> _YOUR OBJECTIVE_:
Please return the listing below word for word, minus its pictures.

(RECORDED DATA Opens)

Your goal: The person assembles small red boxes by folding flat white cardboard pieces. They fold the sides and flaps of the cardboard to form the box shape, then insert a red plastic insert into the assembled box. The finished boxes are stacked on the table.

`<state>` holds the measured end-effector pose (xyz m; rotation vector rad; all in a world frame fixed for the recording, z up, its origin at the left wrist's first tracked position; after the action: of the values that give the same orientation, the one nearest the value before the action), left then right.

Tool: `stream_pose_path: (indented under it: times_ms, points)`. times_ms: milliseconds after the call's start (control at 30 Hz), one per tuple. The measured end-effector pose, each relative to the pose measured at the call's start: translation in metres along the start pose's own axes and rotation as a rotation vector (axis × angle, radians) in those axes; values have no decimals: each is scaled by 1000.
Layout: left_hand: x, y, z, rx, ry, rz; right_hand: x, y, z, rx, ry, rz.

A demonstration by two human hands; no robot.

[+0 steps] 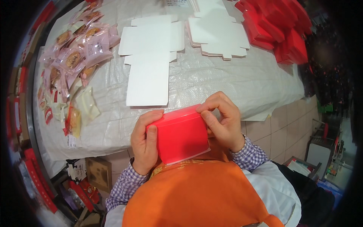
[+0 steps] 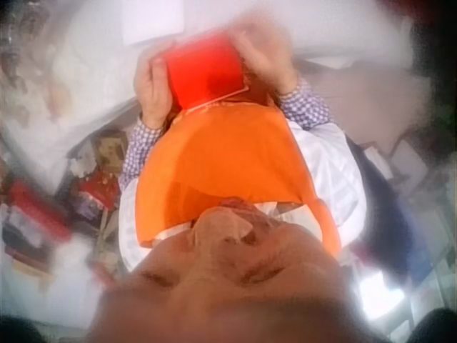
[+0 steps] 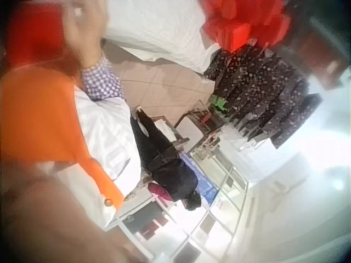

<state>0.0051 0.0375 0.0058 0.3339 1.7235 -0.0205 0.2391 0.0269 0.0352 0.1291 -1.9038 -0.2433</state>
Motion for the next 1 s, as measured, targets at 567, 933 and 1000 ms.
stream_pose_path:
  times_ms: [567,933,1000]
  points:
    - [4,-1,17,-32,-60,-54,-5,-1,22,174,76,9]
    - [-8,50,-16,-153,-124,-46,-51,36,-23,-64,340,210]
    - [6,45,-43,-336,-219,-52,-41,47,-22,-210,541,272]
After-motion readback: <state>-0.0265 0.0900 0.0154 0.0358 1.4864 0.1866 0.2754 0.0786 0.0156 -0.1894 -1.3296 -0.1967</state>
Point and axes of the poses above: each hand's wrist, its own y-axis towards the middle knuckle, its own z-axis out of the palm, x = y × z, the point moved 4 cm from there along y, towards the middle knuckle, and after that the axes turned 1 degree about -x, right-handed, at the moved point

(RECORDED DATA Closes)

> _WRITTEN ANSWER_:
Your goal: The person assembles small red boxes by folding flat white cardboard pieces. They fold the sides and flaps of the cardboard to form the box shape, then insert a red plastic insert into the assembled box. The finished boxes are stacked on the table.

`<state>` holds the measured end-effector pose (xyz m; rotation vector rad; all in a world frame fixed for the recording, z up, its origin at the left wrist's first tracked position; after the action: of the values that give the same orientation, the one nearest the value before the action), left then right.

Tool: `stream_pose_path: (indented under it: times_ms, points)`. times_ms: milliseconds after the call's start (control at 30 Hz), one per tuple. The measured end-effector pose, each relative to the pose measured at the call's start: translation in metres along the start pose's own axes and rotation as a rotation vector (axis × angle, radians) in those axes; values have no decimals: each is scaled by 1000.
Layout: left_hand: x, y, z, rx, ry, rz; right_hand: x, y, z, rx, ry, rz.

A demonstration by two human hands; no robot.

[+0 steps] 
[+0 steps] 
[+0 steps] 

<state>0.0051 0.0375 0.0058 0.3339 1.7235 -0.0205 0.2391 0.0269 0.0352 0.1291 -1.9038 -0.2433</state>
Motion for the next 1 s, as measured, targets at 567, 933 and 1000 ms.
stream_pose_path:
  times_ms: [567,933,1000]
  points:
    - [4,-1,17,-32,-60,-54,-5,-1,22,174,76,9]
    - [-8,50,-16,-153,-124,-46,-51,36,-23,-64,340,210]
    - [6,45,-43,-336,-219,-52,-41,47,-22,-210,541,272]
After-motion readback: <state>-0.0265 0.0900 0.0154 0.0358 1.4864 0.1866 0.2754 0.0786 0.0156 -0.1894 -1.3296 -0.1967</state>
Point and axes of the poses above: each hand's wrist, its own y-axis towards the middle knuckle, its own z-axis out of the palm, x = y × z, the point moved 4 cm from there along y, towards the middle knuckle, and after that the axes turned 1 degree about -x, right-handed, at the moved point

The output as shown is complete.